MOSTRA D’ACQUA: IL MASTERPLAN MESSINA WATERFRONT ALL’ARSENALE DI VENEZIA
La 19esima Biennale Architettura Venezia, curata da Carlo Ratti, che nel 2024 aveva riunito decine di architetti (tra cui Benedetto Camerana) e pensatori ai Salon, utili a definire le intelligence in preparazione alla Biennale. Questa edizione riflette sul cambiamento climatico e sul ruolo che deve assumere l’architettura: rispondere alle sfide con l’adattamento e guidare il processo con ottimismo, attingendo in modo aperto e interdisciplinare a tutte le forme di intelligenza – naturale, artificiale, collettiva – per ripensare l’ambiente costruito.
Il Padiglione Italia esplora in particolare il rapporto tra la terra e l’acqua. In questo contesto è valorizzato (non è la prima volta, il progetto era stato in mostra nel 2024 al MIA-Photo Fair) l’ambizioso progetto del Masterplan Messina Waterfront, iniziato più di dieci anni fa, con cui Benedetto Camerana Studio ha intuito e anticipato l’importanza di costruire un rapporto aperto e di scambio tra il territorio e l’acqua che lo bagna. Questo grande progetto di rigenerazione urbana propone un intervento di riconnessione profonda tra il mare e la città di Messina, che ha vissuto per troppo tempo una relazione frammentata e interrotta con l’acqua, a causa di barriere infrastrutturali e industriali. Il Waterfront crea un ponte fisico e simbolico tra l’umanità e l’acqua e, ridisegnando uno dei più grandi waterfront urbani del Mediterraneo, restituisce a Messina una centralità marittima di respiro internazionale.
Il progetto apre all’orizzonte, guarda verso il mare – come la stessa forma della città, protesa – e propone un paesaggio urbano aperto, attraversabile, permeabile alla luce e al verde, che restituisce alla città una dimensione pubblica affacciata sullo Stretto. Attraverso terrazze sospese e promenade che accompagnano senza interromperlo il disegno naturale della costa, il paesaggio urbano si innesta con delicatezza in quello costiero.

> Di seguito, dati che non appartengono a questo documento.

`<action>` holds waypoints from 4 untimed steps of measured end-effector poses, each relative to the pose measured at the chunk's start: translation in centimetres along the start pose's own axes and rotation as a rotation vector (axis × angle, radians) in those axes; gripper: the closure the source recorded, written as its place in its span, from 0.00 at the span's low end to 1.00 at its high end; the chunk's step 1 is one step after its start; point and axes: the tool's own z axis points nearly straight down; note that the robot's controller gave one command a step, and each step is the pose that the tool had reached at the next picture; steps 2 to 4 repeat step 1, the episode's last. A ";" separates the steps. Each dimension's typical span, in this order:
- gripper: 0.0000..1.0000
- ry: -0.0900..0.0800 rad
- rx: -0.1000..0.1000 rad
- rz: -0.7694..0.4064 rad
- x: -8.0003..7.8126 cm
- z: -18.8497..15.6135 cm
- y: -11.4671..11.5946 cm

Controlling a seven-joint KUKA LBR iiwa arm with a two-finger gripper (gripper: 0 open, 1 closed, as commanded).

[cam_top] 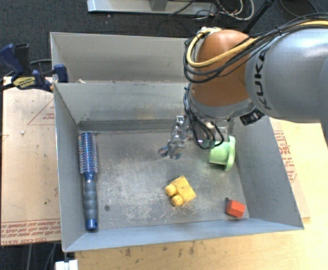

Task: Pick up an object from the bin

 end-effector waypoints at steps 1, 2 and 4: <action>1.00 -0.017 -0.002 -0.035 -0.6 -6.1 -0.7; 1.00 -0.017 -0.002 -0.035 -0.6 -6.1 -0.7; 1.00 -0.017 -0.002 -0.035 -0.6 -6.1 -0.7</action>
Offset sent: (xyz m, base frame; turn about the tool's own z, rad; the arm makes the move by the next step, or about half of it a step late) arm 0.0043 -0.0074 0.0570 -0.0368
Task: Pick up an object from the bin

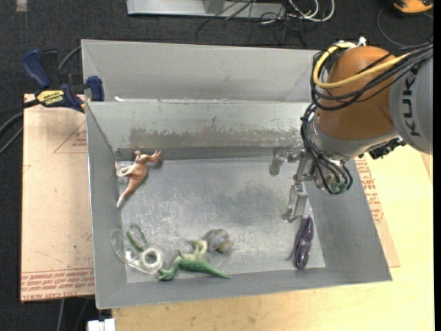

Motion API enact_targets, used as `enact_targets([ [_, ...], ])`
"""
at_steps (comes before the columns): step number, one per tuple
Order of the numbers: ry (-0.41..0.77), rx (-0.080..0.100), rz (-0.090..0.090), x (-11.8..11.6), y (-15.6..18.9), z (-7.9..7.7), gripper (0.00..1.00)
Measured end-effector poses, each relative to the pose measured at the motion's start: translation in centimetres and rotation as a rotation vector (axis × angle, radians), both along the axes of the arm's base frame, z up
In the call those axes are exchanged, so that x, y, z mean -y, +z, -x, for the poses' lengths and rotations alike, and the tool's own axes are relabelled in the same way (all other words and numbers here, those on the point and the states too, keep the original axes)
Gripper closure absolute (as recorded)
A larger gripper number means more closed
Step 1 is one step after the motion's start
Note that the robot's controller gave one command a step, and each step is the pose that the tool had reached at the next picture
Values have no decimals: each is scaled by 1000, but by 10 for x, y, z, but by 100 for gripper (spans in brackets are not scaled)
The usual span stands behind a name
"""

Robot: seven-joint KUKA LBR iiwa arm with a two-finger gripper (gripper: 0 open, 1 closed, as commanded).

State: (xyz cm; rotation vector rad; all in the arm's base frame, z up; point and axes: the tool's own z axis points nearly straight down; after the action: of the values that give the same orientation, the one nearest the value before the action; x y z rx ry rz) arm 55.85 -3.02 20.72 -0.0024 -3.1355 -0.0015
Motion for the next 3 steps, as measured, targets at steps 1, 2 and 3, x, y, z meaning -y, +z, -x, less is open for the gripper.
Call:
enact_targets([
  [1,2,7,1,0,5,-1,0],
  [2,61,-1,-2,-36,-90,13,0],
  [3,-72,6,-1,-61,-102,28,0],
])
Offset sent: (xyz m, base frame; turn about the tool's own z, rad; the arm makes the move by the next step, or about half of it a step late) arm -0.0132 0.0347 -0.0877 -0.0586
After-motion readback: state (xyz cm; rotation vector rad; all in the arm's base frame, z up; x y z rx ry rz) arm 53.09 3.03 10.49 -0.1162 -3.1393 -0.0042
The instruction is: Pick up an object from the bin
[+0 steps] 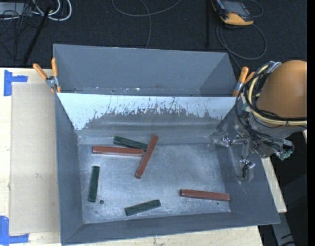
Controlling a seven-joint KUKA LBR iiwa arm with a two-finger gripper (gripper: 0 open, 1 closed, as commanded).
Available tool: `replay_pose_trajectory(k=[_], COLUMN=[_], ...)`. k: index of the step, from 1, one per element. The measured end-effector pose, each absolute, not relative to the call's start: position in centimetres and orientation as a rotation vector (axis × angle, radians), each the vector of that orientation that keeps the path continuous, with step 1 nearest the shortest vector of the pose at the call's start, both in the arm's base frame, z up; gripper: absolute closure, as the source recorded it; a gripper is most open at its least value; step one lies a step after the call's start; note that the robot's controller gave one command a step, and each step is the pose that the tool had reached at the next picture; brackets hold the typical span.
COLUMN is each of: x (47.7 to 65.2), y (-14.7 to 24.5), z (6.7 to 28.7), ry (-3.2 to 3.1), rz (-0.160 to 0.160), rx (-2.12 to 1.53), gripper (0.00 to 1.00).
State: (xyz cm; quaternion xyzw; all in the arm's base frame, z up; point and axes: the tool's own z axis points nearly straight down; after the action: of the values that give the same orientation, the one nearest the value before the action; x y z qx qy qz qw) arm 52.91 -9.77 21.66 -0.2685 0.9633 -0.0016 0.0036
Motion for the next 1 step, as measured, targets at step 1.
replay_pose_trajectory(k=[1], x=[51.18], y=[-8.9], z=[16.51], ry=[3.056], rz=[0.0], rx=[-0.721], gripper=[0.0])
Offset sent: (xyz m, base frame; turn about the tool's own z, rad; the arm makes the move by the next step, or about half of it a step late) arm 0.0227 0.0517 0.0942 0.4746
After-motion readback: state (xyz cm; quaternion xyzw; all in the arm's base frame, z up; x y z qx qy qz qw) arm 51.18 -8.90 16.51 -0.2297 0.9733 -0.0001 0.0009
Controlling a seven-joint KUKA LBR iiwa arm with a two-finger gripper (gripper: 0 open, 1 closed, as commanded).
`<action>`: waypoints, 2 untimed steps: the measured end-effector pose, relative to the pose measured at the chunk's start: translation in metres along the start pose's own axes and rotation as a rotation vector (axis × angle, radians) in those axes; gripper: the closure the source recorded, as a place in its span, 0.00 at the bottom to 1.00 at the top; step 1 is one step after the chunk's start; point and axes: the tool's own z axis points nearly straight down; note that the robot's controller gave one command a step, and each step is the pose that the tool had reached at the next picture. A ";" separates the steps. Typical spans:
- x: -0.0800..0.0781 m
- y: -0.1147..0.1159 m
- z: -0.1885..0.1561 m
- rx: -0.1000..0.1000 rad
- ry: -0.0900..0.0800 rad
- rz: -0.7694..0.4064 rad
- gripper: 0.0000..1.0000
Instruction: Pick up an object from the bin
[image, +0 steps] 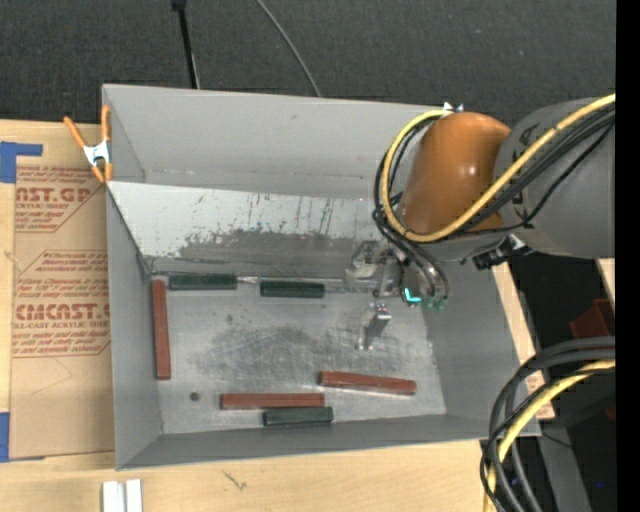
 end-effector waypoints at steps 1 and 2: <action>-0.002 0.000 -0.004 0.000 -0.008 0.000 0.00; 0.015 -0.001 0.039 0.001 -0.013 -0.061 0.00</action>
Offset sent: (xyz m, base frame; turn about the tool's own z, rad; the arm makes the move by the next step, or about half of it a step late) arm -0.0349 -0.0035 -0.0826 -0.1145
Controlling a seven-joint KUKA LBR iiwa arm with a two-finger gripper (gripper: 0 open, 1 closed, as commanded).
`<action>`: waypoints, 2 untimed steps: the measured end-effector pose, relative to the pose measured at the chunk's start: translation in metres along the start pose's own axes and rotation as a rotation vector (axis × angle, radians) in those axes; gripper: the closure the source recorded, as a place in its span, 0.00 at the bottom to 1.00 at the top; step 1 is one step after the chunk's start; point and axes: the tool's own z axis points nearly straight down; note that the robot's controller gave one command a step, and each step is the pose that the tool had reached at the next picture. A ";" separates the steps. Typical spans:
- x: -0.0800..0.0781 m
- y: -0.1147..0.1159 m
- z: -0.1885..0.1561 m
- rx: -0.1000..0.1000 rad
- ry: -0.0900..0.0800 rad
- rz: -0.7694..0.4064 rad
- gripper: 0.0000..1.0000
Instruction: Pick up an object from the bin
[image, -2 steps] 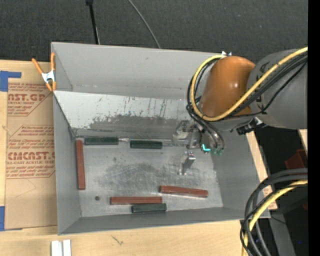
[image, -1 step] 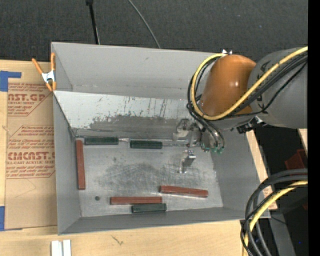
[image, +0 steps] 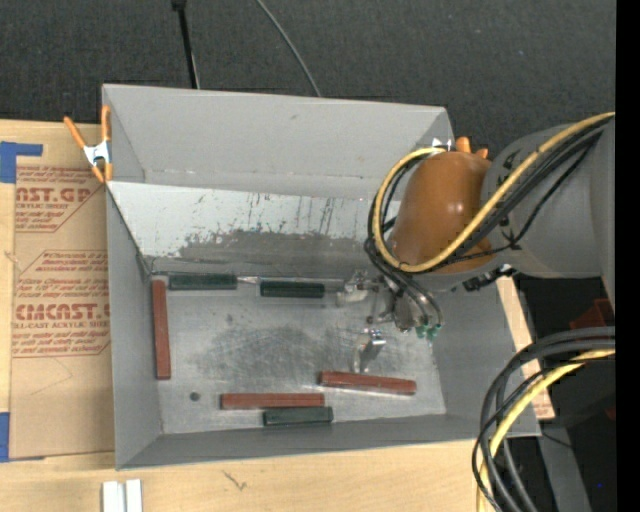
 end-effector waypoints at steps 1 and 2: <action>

Gli edifici si susseguono con ritmo armonioso, richiamando il profilo della costa e aprendosi alla luce, al vento e alla vista dello Stretto. Le differenze di quota, tipiche della topografia messinese, sono esaltate dall’architettura e propongono punti di osservazione inediti. Il progetto offre alla città nuove funzioni: spazi pubblici, passeggiate ciclopedonali, luoghi di incontro e scoperta dove il mare diventa protagonista della scena urbana, e, esposto al sole e alla brezza, si fa piazza urbana panoramica rivolto verso il mare. Il confine tra terra e mare si dissolve, il verde entra nel costruito e crea spazi di respiro, l’esterno e l’interno si alternano, dialogano, il mare non è cornice ma sostanza della vita urbana. Il Messina Waterfront è un’opera di riappropriazione e riscrittura tra terra e acqua, in cui la città costruisce un rapporto vivo con il mare e finalmente si rispecchia nella anima d’acqua.